# Exploration of hippynn graph system

## Let's revisit the simple training script "barebones.py"

In [None]:
'''
To obtain the data files needed for this example, use the script process_QM7_data.py, 
also located in this folder. The script contains further instructions for use.
'''

import torch

# Setup pytorch things
torch.set_default_dtype(torch.float32)

import hippynn
hippynn.settings.WARN_LOW_DISTANCES=False

# Hyperparameters for the network
# These are set deliberately small so that you can easily run the example on a laptop or similar.
network_params = {
    "possible_species": [0, 1, 6, 7, 8, 16],  # Z values of the elements in QM7
    "n_features": 20,  # Number of neurons at each layer
    "n_sensitivities": 20,  # Number of sensitivity functions in an interaction layer
    "dist_soft_min": 1.6,  # qm7 is in Bohr!
    "dist_soft_max": 10.0,
    "dist_hard_max": 12.5,
    "n_interaction_layers": 2,  # Number of interaction blocks
    "n_atom_layers": 3,  # Number of atom layers in an interaction block
}

# Define a model
from hippynn.graphs import inputs, networks, targets, physics

species = inputs.SpeciesNode(db_name="Z")
positions = inputs.PositionsNode(db_name="R")

network = networks.Hipnn("hipnn_model", (species, positions), module_kwargs=network_params)
henergy = targets.HEnergyNode("HEnergy", network, db_name="T")
# hierarchicality = henergy.hierarchicality

# define loss quantities
from hippynn.graphs import loss

mse_energy = loss.MSELoss.of_node(henergy)
mae_energy = loss.MAELoss.of_node(henergy)
rmse_energy = mse_energy ** (1 / 2)

# Validation losses are what we check on the data between epochs -- we can only train to
# a single loss, but we can check other metrics too to better understand how the model is training.
# There will also be plots of these things over time when training completes.
validation_losses = {
    "RMSE": rmse_energy,
    "MAE": mae_energy,
    "MSE": mse_energy,
}

# This piece of code glues the stuff together as a pytorch model,
# dropping things that are irrelevant for the losses defined.
training_modules, db_info = hippynn.experiment.assemble_for_training(mse_energy, validation_losses)

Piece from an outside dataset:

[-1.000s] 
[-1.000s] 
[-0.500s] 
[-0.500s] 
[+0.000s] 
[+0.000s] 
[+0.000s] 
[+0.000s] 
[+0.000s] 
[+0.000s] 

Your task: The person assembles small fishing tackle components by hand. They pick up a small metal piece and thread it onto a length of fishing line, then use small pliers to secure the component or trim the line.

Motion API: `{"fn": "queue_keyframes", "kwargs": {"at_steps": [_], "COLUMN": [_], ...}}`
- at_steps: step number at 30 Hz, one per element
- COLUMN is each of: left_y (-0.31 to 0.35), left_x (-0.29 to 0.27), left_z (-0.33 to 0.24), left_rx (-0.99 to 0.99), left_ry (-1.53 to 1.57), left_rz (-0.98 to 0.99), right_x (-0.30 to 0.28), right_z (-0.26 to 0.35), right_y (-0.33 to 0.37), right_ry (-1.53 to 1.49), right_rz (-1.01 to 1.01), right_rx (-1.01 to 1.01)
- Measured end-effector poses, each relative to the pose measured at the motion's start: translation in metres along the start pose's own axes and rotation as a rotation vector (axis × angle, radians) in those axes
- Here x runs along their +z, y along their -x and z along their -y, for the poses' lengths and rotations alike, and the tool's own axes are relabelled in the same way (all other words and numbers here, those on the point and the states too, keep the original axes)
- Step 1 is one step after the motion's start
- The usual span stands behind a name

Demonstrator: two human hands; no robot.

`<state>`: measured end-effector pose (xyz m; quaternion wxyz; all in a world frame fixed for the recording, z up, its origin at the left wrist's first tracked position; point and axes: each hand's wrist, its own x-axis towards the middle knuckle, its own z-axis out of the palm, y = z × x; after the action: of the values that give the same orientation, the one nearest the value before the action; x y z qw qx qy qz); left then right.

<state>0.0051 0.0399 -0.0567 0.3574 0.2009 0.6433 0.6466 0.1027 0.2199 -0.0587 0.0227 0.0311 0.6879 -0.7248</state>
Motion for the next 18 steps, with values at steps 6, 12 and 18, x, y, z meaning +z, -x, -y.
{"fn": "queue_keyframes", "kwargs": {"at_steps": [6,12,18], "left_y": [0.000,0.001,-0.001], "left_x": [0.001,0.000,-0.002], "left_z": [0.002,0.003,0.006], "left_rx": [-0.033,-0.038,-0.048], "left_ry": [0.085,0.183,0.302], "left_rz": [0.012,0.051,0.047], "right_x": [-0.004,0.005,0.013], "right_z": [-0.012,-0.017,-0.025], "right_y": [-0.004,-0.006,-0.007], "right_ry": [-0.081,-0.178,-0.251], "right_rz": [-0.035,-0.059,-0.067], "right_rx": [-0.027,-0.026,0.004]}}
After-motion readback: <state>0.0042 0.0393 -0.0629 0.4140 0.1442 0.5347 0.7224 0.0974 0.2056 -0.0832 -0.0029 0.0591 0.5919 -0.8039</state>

# Go to a directory for the model.
# hippynn will save training files in the current working directory.
# Log the output of python to `training_log.txt`
database = hippynn.databases.DirectoryDatabase(
    name="data-qm7",  # Prefix for arrays in the directory
    directory="../../datasets/qm7_processed",
    test_size=0.1,  # Fraction or number of samples to test on
    valid_size=0.1,  # Fraction or number of samples to validate on
    seed=2001,  # Random seed for splitting data
    **db_info,  # Adds the inputs and targets db_names from the model as things to load
)

# Now that we have a database and a model, we can
# Fit the non-interacting energies by examining the database.
# This tends to stabilize training a lot.
from hippynn.pretraining import hierarchical_energy_initialization

hierarchical_energy_initialization(henergy, database, trainable_after=False)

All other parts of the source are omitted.